● What the exercise asks
Lines holding the word "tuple" in the material below: count them and write the number alone.

● Provided records
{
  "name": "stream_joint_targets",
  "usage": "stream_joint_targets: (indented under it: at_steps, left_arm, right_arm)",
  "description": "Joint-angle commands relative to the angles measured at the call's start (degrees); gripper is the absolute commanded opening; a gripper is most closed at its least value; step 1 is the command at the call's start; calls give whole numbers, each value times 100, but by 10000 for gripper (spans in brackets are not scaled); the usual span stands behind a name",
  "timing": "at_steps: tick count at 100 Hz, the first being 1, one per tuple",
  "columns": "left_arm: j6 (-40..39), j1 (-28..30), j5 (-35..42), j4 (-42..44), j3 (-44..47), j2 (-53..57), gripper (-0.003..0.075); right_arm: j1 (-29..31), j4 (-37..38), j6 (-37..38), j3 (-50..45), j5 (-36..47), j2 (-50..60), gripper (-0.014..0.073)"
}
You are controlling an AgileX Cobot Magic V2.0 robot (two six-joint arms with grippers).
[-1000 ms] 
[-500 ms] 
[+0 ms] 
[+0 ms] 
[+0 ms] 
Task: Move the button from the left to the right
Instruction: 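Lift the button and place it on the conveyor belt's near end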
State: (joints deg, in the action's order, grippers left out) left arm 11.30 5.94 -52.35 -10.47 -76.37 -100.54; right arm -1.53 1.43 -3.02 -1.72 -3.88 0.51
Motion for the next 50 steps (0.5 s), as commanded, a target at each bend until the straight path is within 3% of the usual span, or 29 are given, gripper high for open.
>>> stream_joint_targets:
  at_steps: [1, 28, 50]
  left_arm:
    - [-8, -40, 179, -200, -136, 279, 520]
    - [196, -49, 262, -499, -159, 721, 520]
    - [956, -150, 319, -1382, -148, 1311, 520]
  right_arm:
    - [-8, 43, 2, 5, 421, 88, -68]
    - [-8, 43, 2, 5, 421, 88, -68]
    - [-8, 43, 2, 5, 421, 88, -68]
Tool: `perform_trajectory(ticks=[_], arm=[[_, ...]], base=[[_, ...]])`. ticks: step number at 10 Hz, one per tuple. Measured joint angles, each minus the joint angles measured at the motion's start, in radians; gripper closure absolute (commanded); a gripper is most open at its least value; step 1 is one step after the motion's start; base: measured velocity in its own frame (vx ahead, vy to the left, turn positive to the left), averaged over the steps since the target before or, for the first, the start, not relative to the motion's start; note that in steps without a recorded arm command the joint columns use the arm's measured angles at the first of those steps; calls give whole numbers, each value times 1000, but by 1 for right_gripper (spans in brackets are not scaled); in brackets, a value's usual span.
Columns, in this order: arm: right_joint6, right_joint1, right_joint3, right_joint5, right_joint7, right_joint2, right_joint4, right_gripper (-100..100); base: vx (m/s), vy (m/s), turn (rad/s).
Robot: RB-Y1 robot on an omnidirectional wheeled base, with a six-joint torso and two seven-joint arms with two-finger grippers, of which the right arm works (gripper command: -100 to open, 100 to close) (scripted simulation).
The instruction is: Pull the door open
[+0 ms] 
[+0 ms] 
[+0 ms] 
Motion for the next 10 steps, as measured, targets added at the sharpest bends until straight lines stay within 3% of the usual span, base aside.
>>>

● Written answer
2